> Exercise
Retype the whole listing verbatim and keep the pictures out of it.

> Input
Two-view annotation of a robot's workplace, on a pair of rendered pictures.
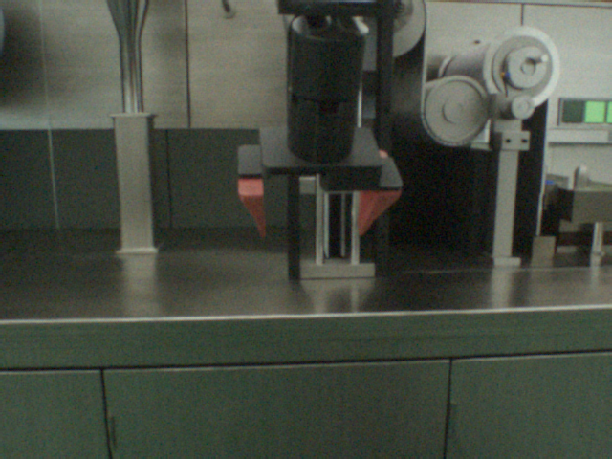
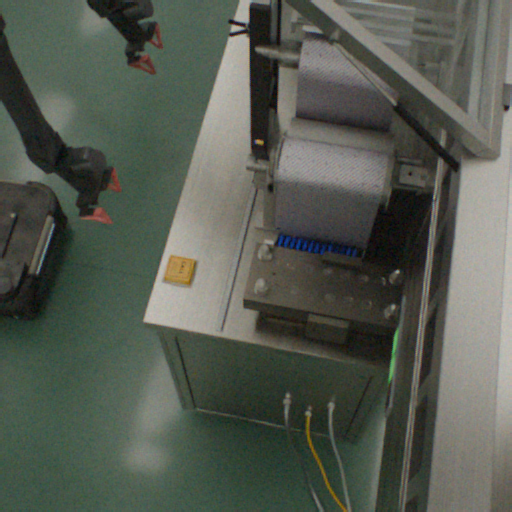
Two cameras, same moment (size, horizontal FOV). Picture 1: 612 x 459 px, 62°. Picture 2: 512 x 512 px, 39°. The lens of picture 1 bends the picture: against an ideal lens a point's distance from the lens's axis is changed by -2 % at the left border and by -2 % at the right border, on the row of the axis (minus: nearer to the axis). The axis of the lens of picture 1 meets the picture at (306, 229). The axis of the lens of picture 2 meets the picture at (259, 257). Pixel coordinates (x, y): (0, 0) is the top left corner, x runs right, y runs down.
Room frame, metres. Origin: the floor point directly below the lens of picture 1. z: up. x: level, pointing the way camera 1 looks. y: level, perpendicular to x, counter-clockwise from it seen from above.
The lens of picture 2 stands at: (1.19, -1.34, 2.65)
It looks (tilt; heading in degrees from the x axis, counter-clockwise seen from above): 63 degrees down; 106
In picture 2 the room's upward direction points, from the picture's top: straight up
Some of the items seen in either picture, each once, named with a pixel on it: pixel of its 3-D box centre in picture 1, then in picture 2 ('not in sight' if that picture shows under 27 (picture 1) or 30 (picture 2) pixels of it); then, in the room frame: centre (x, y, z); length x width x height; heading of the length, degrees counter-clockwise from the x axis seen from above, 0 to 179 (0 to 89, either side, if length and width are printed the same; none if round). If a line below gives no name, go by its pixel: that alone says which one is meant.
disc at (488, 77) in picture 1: (521, 68); (280, 162); (0.97, -0.39, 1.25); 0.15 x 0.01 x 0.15; 94
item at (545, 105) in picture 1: (517, 142); (323, 223); (1.10, -0.44, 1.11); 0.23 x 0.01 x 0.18; 4
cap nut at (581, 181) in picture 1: (580, 177); (265, 250); (0.98, -0.52, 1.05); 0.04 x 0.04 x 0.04
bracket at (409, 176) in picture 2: not in sight; (412, 176); (1.27, -0.37, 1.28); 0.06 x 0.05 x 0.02; 4
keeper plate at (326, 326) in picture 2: not in sight; (326, 330); (1.17, -0.65, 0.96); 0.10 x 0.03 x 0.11; 4
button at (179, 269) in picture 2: not in sight; (179, 269); (0.75, -0.57, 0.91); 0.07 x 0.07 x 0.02; 4

> Task result
Two-view annotation of a robot's workplace, on a pair of rendered pictures.
Two cameras, same moment (size, horizontal FOV). Picture 1: 612 x 459 px, 62°. Picture 2: 512 x 512 px, 39°. The lens of picture 1 bends the picture: against an ideal lens a point's distance from the lens's axis is changed by -2 % at the left border and by -2 % at the right border, on the row of the axis (minus: nearer to the axis). The axis of the lens of picture 1 meets the picture at (306, 229). The axis of the lens of picture 2 meets the picture at (259, 257). Pixel coordinates (x, y): (0, 0) is the top left corner, x runs right, y runs down.
Room frame, metres. Origin: the floor point directly below the lens of picture 1. z: up. x: level, pointing the way camera 1 looks. y: level, perpendicular to x, counter-clockwise from it seen from above.
The lens of picture 2 stands at: (1.19, -1.34, 2.65)
It looks (tilt; heading in degrees from the x axis, counter-clockwise seen from above): 63 degrees down; 106
In picture 2 the room's upward direction points, from the picture's top: straight up
Some of the items seen in either picture, each once, named with a pixel on it: pixel of its 3-D box centre in picture 1, then in picture 2 ('not in sight' if that picture shows under 27 (picture 1) or 30 (picture 2) pixels of it); then, in the room frame: centre (x, y, z); length x width x height; heading of the length, degrees counter-clockwise from the x axis seen from above, 0 to 179 (0 to 89, either side, if length and width are printed the same; none if round). If a line below gives no name, go by its pixel: that alone says which one is meant.
disc at (488, 77) in picture 1: (521, 68); (280, 162); (0.97, -0.39, 1.25); 0.15 x 0.01 x 0.15; 94
item at (545, 105) in picture 1: (517, 142); (323, 223); (1.10, -0.44, 1.11); 0.23 x 0.01 x 0.18; 4
cap nut at (581, 181) in picture 1: (580, 177); (265, 250); (0.98, -0.52, 1.05); 0.04 x 0.04 x 0.04
bracket at (409, 176) in picture 2: not in sight; (412, 176); (1.27, -0.37, 1.28); 0.06 x 0.05 x 0.02; 4
keeper plate at (326, 326) in picture 2: not in sight; (326, 330); (1.17, -0.65, 0.96); 0.10 x 0.03 x 0.11; 4
button at (179, 269) in picture 2: not in sight; (179, 269); (0.75, -0.57, 0.91); 0.07 x 0.07 x 0.02; 4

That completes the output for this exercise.